» Task statement: Reproduce the records that follow exactly as they are written.

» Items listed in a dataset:
·····

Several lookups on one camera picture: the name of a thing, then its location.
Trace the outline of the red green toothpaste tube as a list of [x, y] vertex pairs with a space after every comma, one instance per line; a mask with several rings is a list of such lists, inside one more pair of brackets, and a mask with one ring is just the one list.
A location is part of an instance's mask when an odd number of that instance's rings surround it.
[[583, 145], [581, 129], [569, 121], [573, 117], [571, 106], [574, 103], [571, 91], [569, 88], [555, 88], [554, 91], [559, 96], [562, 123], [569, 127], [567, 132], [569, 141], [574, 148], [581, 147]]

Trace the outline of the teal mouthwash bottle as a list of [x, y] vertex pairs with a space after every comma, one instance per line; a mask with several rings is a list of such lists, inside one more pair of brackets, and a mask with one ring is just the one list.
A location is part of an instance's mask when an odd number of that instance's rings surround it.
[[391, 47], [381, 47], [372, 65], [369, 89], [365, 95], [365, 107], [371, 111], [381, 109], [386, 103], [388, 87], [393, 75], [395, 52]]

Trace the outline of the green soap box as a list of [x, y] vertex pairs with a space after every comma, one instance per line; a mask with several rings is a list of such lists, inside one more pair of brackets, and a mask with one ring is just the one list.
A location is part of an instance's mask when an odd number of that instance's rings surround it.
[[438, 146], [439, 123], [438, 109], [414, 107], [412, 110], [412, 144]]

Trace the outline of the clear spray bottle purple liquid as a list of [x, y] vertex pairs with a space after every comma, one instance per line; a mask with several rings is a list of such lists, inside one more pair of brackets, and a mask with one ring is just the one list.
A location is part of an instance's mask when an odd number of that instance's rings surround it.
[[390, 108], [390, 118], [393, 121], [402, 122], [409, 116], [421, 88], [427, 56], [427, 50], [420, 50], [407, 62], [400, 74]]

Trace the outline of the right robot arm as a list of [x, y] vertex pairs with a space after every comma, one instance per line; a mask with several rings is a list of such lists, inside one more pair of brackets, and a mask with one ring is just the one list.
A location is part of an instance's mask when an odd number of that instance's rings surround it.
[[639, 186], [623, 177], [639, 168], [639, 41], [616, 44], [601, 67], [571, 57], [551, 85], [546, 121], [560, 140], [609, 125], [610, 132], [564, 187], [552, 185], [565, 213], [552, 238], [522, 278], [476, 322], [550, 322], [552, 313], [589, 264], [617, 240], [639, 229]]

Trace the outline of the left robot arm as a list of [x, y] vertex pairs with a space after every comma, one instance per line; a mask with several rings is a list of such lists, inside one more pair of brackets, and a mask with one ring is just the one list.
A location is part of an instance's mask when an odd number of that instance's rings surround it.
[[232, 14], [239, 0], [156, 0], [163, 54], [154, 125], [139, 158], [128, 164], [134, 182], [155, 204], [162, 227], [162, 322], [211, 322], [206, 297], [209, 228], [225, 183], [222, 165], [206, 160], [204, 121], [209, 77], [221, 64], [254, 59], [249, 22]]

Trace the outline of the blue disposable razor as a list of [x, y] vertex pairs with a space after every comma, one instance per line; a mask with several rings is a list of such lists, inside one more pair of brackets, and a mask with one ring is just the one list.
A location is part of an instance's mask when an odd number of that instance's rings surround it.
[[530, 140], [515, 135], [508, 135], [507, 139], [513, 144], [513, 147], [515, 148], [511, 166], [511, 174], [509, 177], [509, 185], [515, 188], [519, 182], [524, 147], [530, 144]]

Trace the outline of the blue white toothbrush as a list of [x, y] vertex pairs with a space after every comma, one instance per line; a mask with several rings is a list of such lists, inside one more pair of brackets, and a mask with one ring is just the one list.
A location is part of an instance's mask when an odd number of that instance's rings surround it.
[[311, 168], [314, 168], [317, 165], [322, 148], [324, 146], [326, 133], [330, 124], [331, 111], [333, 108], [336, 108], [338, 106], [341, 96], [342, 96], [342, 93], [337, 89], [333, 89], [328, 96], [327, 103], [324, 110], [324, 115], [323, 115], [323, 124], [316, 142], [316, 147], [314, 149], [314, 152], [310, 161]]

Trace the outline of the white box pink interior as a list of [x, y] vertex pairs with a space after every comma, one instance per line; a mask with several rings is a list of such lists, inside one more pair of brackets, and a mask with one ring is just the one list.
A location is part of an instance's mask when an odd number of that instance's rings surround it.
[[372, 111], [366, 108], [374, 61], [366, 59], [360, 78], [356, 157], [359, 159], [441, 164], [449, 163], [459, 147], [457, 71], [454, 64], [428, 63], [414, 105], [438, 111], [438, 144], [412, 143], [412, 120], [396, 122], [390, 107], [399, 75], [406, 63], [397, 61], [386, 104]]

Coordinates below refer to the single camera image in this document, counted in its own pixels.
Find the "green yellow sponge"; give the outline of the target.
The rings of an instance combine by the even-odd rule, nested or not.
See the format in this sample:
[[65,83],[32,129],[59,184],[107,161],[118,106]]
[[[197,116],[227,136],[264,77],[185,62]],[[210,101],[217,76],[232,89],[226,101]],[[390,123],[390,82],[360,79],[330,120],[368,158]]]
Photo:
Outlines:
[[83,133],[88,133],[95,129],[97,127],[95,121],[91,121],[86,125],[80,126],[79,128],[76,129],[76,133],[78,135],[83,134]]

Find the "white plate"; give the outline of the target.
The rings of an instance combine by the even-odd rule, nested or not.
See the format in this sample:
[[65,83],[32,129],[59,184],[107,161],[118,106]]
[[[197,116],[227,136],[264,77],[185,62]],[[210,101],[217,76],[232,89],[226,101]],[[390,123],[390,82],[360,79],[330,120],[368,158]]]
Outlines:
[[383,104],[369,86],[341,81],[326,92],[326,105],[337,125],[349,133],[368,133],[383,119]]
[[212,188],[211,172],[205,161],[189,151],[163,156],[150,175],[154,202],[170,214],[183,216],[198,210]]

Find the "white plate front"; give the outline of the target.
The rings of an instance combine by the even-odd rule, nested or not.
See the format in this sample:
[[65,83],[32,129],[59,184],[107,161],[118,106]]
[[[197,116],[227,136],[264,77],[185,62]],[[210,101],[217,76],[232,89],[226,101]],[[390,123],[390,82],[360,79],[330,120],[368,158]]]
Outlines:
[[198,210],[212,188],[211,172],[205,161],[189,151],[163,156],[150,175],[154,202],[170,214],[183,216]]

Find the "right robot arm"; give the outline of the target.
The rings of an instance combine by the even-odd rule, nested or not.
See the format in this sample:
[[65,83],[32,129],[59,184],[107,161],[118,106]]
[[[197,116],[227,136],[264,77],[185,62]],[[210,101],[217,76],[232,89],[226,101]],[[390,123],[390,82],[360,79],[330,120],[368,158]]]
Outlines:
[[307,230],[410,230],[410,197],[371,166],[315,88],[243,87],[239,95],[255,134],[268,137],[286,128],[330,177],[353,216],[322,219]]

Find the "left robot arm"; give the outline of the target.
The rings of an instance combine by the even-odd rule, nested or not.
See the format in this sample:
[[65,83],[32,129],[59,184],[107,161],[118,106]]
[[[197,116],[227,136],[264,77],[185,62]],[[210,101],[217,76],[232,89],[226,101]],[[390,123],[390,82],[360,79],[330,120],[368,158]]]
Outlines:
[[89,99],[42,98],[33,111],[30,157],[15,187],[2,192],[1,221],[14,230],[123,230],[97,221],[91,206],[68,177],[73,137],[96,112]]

·····

» Task solution:
Several lookups on one camera picture: the name of a thing, then its location.
Trace the outline of the red green toothpaste tube as a list of [x, y] vertex pairs with a space after every comma, one instance per line; a mask with several rings is a list of such lists, inside one more pair of brackets, and a mask with one ring is just the one list.
A location is part of an instance's mask when an odd number of that instance's rings surround it.
[[583, 145], [581, 129], [569, 121], [573, 117], [571, 106], [574, 103], [571, 91], [569, 88], [555, 88], [554, 91], [559, 96], [562, 123], [569, 127], [567, 132], [569, 141], [574, 148], [581, 147]]

Trace the outline of the teal mouthwash bottle as a list of [x, y] vertex pairs with a space after every comma, one instance per line; a mask with several rings is a list of such lists, inside one more pair of brackets, and a mask with one ring is just the one list.
A location is part of an instance's mask when an odd number of that instance's rings surround it.
[[391, 47], [381, 47], [372, 65], [369, 89], [365, 95], [365, 107], [371, 111], [381, 109], [386, 103], [388, 87], [393, 75], [395, 52]]

Trace the outline of the green soap box as a list of [x, y] vertex pairs with a space after every comma, one instance per line; a mask with several rings is a list of such lists, inside one more pair of brackets, and a mask with one ring is just the one list.
A location is part of an instance's mask when an odd number of that instance's rings surround it.
[[438, 146], [439, 123], [438, 109], [414, 107], [412, 110], [412, 144]]

Trace the outline of the clear spray bottle purple liquid as a list of [x, y] vertex pairs with a space after every comma, one instance per line; a mask with several rings is a list of such lists, inside one more pair of brackets, and a mask with one ring is just the one list.
A location is part of an instance's mask when an odd number of that instance's rings surround it.
[[390, 108], [390, 118], [393, 121], [402, 122], [409, 116], [421, 88], [427, 56], [427, 50], [420, 50], [407, 62], [400, 74]]

Trace the outline of the right robot arm as a list of [x, y] vertex pairs with a space after every comma, one instance per line; a mask with several rings is a list of such lists, inside one more pair of brackets, and a mask with one ring is just the one list.
A location is part of an instance's mask when an odd number of that instance's rings surround it.
[[639, 186], [623, 177], [639, 168], [639, 41], [616, 44], [601, 67], [571, 57], [551, 85], [546, 121], [560, 140], [609, 125], [610, 132], [564, 187], [552, 185], [565, 213], [552, 238], [522, 278], [476, 322], [550, 322], [552, 313], [589, 264], [617, 240], [639, 229]]

Trace the outline of the left robot arm as a list of [x, y] vertex pairs with a space after every comma, one instance per line; a mask with several rings is a list of such lists, inside one more pair of brackets, and a mask with one ring is just the one list.
A location is part of an instance's mask when an odd number of that instance's rings surround it.
[[232, 14], [239, 0], [156, 0], [163, 54], [154, 125], [139, 158], [128, 164], [134, 182], [155, 204], [162, 227], [162, 322], [211, 322], [206, 297], [209, 228], [225, 183], [222, 165], [206, 160], [204, 121], [209, 77], [221, 64], [254, 59], [249, 22]]

Trace the outline of the blue disposable razor as a list of [x, y] vertex pairs with a space after every comma, one instance per line; a mask with several rings is a list of such lists, inside one more pair of brackets, and a mask with one ring is just the one list.
A location is part of an instance's mask when an odd number of that instance's rings surround it.
[[530, 140], [515, 135], [508, 135], [507, 139], [513, 144], [513, 147], [515, 148], [511, 166], [511, 174], [509, 177], [509, 185], [515, 188], [519, 182], [524, 147], [530, 144]]

Trace the outline of the blue white toothbrush as a list of [x, y] vertex pairs with a space after every comma, one instance per line; a mask with several rings is a list of such lists, inside one more pair of brackets, and a mask with one ring is just the one list.
A location is part of an instance's mask when an odd number of that instance's rings surround it.
[[311, 168], [314, 168], [317, 165], [322, 148], [324, 146], [326, 133], [330, 124], [331, 111], [333, 108], [336, 108], [338, 106], [341, 96], [342, 96], [342, 93], [337, 89], [333, 89], [328, 96], [327, 103], [324, 110], [324, 115], [323, 115], [323, 124], [316, 142], [316, 147], [314, 149], [314, 152], [310, 161]]

Trace the outline of the white box pink interior as a list of [x, y] vertex pairs with a space after every comma, one instance per line; a mask with several rings is a list of such lists, inside one more pair of brackets, and a mask with one ring is just the one list.
A location is part of an instance's mask when an odd number of that instance's rings surround it.
[[372, 111], [366, 108], [374, 61], [366, 59], [360, 78], [356, 157], [359, 159], [441, 164], [449, 163], [459, 147], [457, 71], [454, 64], [428, 63], [414, 105], [438, 111], [438, 144], [412, 143], [412, 120], [396, 122], [390, 107], [399, 75], [406, 63], [397, 61], [386, 104]]

Coordinates below refer to the single camera image in this document, counted in its own pixels.
Find the "green yellow sponge"; give the outline of the target.
The rings of an instance combine by the even-odd rule, nested or not.
See the format in this sample:
[[65,83],[32,129],[59,184],[107,161],[118,106]]
[[[197,116],[227,136],[264,77],[185,62]],[[210,101],[217,76],[232,89],[226,101]],[[390,123],[390,82],[360,79],[330,120],[368,158]]]
Photo:
Outlines:
[[83,133],[88,133],[95,129],[97,127],[95,121],[91,121],[86,125],[80,126],[79,128],[76,129],[76,133],[78,135],[83,134]]

Find the "white plate"; give the outline of the target.
The rings of an instance combine by the even-odd rule, nested or not.
See the format in this sample:
[[65,83],[32,129],[59,184],[107,161],[118,106]]
[[[197,116],[227,136],[264,77],[185,62]],[[210,101],[217,76],[232,89],[226,101]],[[390,123],[390,82],[360,79],[330,120],[368,158]]]
Outlines:
[[383,104],[369,86],[341,81],[326,92],[326,105],[337,125],[349,133],[368,133],[383,119]]
[[212,188],[211,172],[205,161],[189,151],[163,156],[150,175],[154,202],[170,214],[183,216],[198,210]]

Find the "white plate front"; give the outline of the target.
The rings of an instance combine by the even-odd rule, nested or not.
See the format in this sample:
[[65,83],[32,129],[59,184],[107,161],[118,106]]
[[[197,116],[227,136],[264,77],[185,62]],[[210,101],[217,76],[232,89],[226,101]],[[390,123],[390,82],[360,79],[330,120],[368,158]]]
Outlines:
[[198,210],[212,188],[211,172],[205,161],[189,151],[163,156],[150,175],[154,202],[170,214],[183,216]]

Find the "right robot arm"; give the outline of the target.
The rings of an instance combine by the even-odd rule, nested or not.
See the format in this sample:
[[65,83],[32,129],[59,184],[107,161],[118,106]]
[[[197,116],[227,136],[264,77],[185,62]],[[210,101],[217,76],[232,89],[226,101]],[[390,123],[390,82],[360,79],[330,120],[368,158]]]
Outlines:
[[307,230],[410,230],[410,197],[371,166],[315,88],[243,87],[239,95],[255,134],[268,137],[286,128],[330,177],[353,216],[322,219]]

Find the "left robot arm"; give the outline of the target.
The rings of an instance combine by the even-odd rule, nested or not.
See the format in this sample:
[[65,83],[32,129],[59,184],[107,161],[118,106]]
[[[197,116],[227,136],[264,77],[185,62]],[[210,101],[217,76],[232,89],[226,101]],[[390,123],[390,82],[360,79],[330,120],[368,158]]]
Outlines:
[[89,99],[42,98],[33,111],[30,157],[15,187],[2,192],[1,221],[14,230],[123,230],[97,221],[91,206],[68,177],[73,137],[96,112]]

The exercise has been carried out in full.